* Required action: Type out the data exactly as given. Skip any image.

* Given material:
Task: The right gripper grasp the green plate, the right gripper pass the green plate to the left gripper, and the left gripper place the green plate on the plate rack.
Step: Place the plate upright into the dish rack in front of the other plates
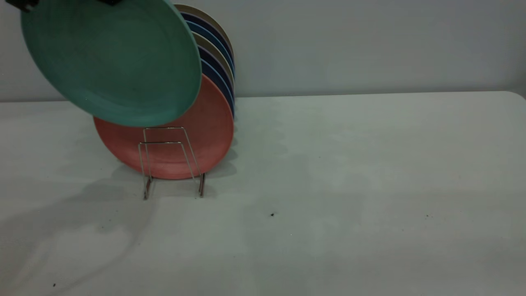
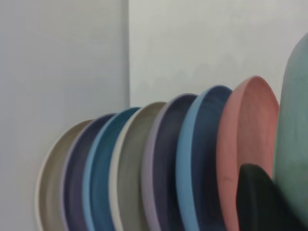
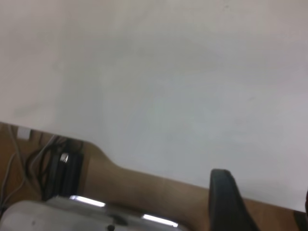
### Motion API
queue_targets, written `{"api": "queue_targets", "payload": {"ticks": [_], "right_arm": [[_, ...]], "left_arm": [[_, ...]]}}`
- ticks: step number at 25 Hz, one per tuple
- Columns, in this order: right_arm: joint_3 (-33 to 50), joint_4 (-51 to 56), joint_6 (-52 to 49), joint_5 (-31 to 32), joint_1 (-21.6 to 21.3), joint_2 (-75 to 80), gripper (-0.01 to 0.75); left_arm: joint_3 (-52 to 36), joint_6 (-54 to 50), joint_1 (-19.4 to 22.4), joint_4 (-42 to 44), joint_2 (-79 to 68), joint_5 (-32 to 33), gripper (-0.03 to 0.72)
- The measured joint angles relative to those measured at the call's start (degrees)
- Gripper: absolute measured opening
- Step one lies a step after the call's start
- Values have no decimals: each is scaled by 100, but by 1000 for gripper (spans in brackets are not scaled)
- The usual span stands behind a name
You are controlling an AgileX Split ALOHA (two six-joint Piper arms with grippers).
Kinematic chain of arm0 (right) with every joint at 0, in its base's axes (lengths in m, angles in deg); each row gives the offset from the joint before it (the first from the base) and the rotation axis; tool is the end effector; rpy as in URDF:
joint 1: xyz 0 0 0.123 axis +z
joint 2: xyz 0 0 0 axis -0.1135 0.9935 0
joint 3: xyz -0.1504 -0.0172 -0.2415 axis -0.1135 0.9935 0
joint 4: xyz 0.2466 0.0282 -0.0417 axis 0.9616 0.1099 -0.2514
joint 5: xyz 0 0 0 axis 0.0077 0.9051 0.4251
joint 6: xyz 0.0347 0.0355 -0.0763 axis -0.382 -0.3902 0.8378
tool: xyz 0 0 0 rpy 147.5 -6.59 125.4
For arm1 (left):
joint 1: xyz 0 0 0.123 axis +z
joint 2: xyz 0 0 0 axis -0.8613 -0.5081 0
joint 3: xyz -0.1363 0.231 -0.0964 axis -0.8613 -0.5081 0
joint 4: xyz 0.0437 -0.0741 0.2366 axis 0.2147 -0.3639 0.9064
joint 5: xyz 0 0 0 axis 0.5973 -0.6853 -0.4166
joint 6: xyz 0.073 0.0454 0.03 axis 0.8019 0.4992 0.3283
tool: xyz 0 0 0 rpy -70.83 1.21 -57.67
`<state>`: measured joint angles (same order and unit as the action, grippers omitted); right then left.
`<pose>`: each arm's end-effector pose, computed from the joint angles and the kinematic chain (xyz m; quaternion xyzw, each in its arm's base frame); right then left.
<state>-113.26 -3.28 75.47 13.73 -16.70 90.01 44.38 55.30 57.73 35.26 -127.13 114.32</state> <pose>0.0569 0.0223 0.2644 -0.0895 0.9353 0.1029 0.3266 0.3816 -0.0541 0.2784 0.6762 0.6149 0.0499 0.4026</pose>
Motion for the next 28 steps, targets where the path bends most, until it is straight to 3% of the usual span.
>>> {"api": "queue_targets", "payload": {"ticks": [9, 28], "right_arm": [[39, -107, -129, 39, 0, -1009, 411], [39, -132, -159, 39, 0, -1061, 411]], "left_arm": [[0, 0, -128, 0, -205, -244, 107], [0, 1, -215, 0, -375, -376, 107]]}}
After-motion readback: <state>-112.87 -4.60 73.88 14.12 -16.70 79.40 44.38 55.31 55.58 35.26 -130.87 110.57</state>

* The completed task:
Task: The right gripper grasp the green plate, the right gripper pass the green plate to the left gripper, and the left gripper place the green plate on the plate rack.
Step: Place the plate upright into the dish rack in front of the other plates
### Motion API
queue_targets, written `{"api": "queue_targets", "payload": {"ticks": [_], "right_arm": [[_, ...]], "left_arm": [[_, ...]]}}`
- ticks: step number at 25 Hz, one per tuple
- Columns, in this order: right_arm: joint_3 (-33 to 50), joint_4 (-51 to 56), joint_6 (-52 to 49), joint_5 (-31 to 32), joint_1 (-21.6 to 21.3), joint_2 (-75 to 80), gripper (-0.01 to 0.75); left_arm: joint_3 (-52 to 36), joint_6 (-54 to 50), joint_1 (-19.4 to 22.4), joint_4 (-42 to 44), joint_2 (-79 to 68), joint_5 (-32 to 33), gripper (-0.03 to 0.72)
- The measured joint angles relative to those measured at the call's start (degrees)
- Gripper: absolute measured opening
- Step one lies a step after the call's start
- Values have no decimals: each is scaled by 100, but by 1000 for gripper (spans in brackets are not scaled)
- The usual span stands behind a name
You are controlling an AgileX Split ALOHA (two six-joint Piper arms with grippers).
Kinematic chain of arm0 (right) with every joint at 0, in its base's axes (lengths in m, angles in deg); each row gives the offset from the joint before it (the first from the base) and the rotation axis; tool is the end effector; rpy as in URDF:
joint 1: xyz 0 0 0.123 axis +z
joint 2: xyz 0 0 0 axis -0.1135 0.9935 0
joint 3: xyz -0.1504 -0.0172 -0.2415 axis -0.1135 0.9935 0
joint 4: xyz 0.2466 0.0282 -0.0417 axis 0.9616 0.1099 -0.2514
joint 5: xyz 0 0 0 axis 0.0077 0.9051 0.4251
joint 6: xyz 0.0347 0.0355 -0.0763 axis -0.382 -0.3902 0.8378
tool: xyz 0 0 0 rpy 147.5 -6.59 125.4
For arm1 (left):
joint 1: xyz 0 0 0.123 axis +z
joint 2: xyz 0 0 0 axis -0.8613 -0.5081 0
joint 3: xyz -0.1363 0.231 -0.0964 axis -0.8613 -0.5081 0
joint 4: xyz 0.0437 -0.0741 0.2366 axis 0.2147 -0.3639 0.9064
joint 5: xyz 0 0 0 axis 0.5973 -0.6853 -0.4166
joint 6: xyz 0.073 0.0454 0.03 axis 0.8019 0.4992 0.3283
tool: xyz 0 0 0 rpy -70.83 1.21 -57.67
`<state>`: measured joint angles (same order and unit as the action, grippers omitted); right then left.
`<pose>`: each arm's end-effector pose, computed from the joint angles and the kinematic chain (xyz m; quaternion xyzw, each in its arm's base frame); right then left.
<state>-113.26 -3.28 75.47 13.73 -16.70 90.01 44.38 55.30 57.73 35.26 -127.13 114.32</state> <pose>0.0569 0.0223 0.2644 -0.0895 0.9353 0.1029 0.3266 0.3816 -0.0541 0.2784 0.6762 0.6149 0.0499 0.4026</pose>
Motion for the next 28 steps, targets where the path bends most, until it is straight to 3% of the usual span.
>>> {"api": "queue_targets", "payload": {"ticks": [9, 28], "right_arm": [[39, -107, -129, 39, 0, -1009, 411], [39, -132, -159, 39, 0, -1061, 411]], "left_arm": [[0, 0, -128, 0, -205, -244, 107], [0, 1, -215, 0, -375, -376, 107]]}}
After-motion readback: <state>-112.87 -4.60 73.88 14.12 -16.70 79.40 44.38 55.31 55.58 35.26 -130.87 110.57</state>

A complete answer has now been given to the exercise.